DATA FOR THE TASK Start Marker

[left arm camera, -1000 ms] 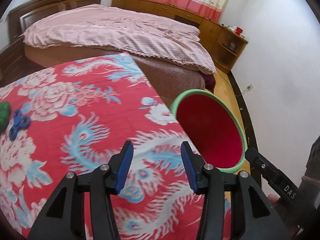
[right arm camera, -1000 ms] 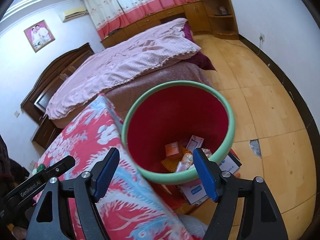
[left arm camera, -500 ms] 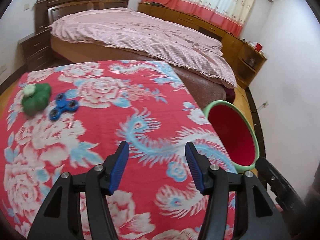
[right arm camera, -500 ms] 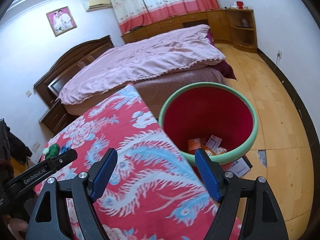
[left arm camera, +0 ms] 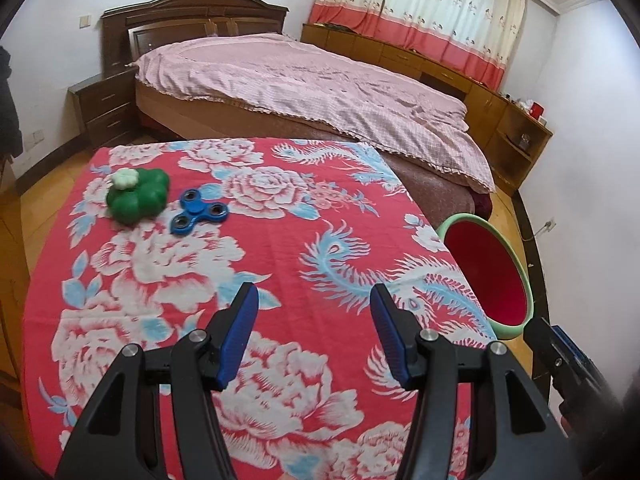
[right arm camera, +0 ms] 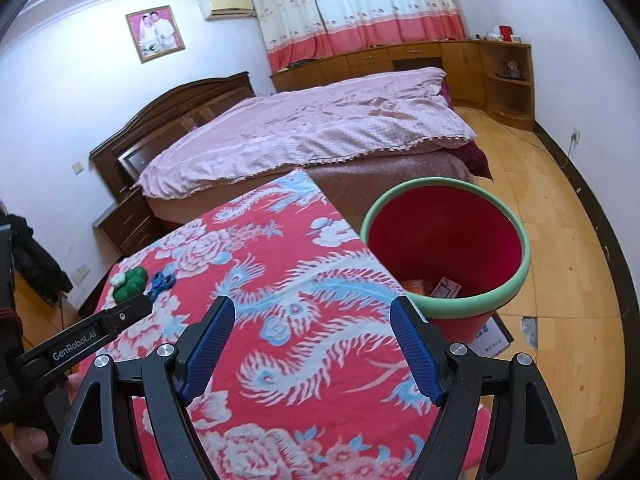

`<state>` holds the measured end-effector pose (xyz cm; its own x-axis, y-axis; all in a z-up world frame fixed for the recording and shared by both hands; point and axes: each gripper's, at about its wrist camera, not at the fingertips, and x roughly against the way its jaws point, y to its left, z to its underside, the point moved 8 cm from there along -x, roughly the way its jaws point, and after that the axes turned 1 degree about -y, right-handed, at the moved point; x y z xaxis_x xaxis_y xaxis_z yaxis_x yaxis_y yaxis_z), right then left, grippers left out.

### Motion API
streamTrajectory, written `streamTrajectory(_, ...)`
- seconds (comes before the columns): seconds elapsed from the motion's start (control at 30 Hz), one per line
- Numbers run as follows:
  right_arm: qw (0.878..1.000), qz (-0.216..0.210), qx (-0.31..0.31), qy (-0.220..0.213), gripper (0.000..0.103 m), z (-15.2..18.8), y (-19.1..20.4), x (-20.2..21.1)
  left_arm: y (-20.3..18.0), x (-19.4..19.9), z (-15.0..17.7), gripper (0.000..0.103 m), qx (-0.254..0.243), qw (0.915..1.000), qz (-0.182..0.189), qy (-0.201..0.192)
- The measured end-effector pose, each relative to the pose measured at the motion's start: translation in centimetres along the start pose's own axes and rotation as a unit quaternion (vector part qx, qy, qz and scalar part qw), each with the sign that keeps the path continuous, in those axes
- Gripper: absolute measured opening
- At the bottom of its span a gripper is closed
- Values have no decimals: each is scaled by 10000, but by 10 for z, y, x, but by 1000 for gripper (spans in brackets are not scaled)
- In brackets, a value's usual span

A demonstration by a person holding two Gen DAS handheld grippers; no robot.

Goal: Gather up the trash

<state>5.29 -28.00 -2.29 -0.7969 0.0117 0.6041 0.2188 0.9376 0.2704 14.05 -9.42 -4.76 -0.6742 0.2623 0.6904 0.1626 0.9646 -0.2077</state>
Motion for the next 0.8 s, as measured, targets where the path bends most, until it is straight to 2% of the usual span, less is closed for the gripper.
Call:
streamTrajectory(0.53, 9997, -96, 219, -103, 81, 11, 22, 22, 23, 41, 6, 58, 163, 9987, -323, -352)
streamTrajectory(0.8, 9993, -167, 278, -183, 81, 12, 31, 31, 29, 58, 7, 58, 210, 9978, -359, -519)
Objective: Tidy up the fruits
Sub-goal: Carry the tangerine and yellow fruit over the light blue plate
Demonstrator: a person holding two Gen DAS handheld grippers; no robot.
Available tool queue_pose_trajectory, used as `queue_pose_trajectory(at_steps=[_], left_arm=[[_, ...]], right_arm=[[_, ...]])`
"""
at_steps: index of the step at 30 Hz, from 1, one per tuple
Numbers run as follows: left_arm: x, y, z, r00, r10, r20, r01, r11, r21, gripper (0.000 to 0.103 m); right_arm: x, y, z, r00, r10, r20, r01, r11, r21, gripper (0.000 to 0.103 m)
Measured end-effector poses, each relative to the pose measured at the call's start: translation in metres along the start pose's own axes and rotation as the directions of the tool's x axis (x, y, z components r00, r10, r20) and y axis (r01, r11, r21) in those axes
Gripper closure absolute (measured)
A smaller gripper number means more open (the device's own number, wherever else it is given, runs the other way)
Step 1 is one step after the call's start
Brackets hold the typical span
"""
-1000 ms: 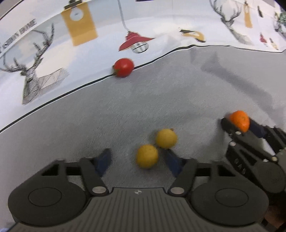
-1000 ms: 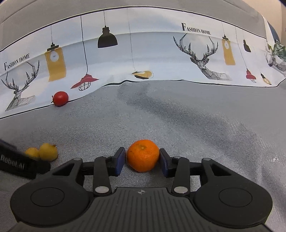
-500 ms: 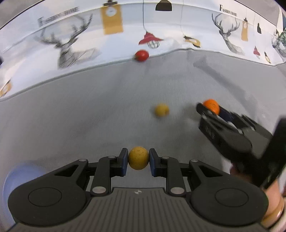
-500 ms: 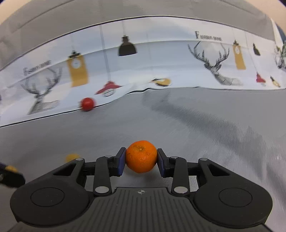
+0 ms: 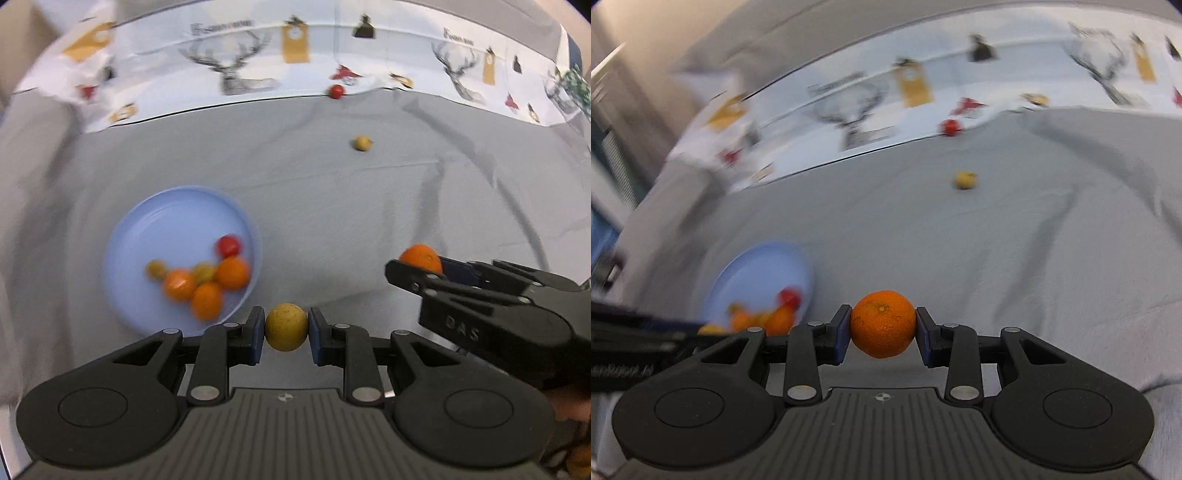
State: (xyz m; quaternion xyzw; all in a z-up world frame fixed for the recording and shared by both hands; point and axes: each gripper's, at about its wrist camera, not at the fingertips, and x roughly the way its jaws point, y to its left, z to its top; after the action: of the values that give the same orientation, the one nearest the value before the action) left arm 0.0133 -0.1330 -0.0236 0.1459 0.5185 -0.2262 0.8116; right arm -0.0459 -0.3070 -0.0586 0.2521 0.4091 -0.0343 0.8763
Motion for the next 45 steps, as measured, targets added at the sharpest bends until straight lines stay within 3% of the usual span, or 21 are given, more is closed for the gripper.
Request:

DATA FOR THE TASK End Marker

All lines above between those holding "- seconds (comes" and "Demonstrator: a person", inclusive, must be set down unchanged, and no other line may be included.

- seconds (comes before the columns): seconds elapsed from the motion's start (control at 30 Hz), one per line
- Numbers run as follows:
  right_arm: qw (0.878..1.000), qz (-0.216..0.210), qx (-0.31..0.31), qy (-0.220..0.213), gripper (0.000..0.103 m), z (-15.2..18.8), y (-19.1..20.4), x (-20.2..21.1)
  left_arm: y (-20.3..18.0), x (-19.4..19.9), z (-15.0..17.7), gripper (0.000..0.103 m), qx (-0.254..0.243), qw (0.915..1.000), qz (-0.182..0.189), qy (-0.201..0.192)
- The measured end-effector pose, each relative to the pose measured at the motion's start: translation in centimetres along the start pose's own axes and rotation as a unit quaternion (vector part qx, qy, qz and scalar part qw), each with the sign that keeps the path continuous, in those axes
- Gripper: absolute measured opening
- At the bottom of its span a gripper is closed
- Values have no decimals: each is scaled by 10000, but by 10 for z, y, x, but by 1000 for gripper (spans in brackets are not scaled)
- In brackets, a value's usual span

A demonstration by a person holding two Gen DAS handheld grippers; no robot.

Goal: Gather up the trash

<state>5.29 -28.00 -2.29 -0.7969 0.0117 0.6041 0.2188 0.9376 0.2704 14.05 -9.42 -4.76 -0.6742 0.2623 0.6904 0.1626 0.9646 -0.2077</state>
Motion for the next 0.8 s, as measured, targets where the path bends most, until it is straight to 2% of the usual span, less is closed for the gripper.
Call:
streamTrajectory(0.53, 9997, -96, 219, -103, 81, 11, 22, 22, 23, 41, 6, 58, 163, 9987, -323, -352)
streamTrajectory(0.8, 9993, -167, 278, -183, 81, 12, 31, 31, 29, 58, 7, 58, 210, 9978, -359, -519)
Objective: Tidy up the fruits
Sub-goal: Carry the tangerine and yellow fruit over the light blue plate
Demonstrator: a person holding two Gen DAS handheld grippers; no robot.

Nothing else is needed, and the exercise is over.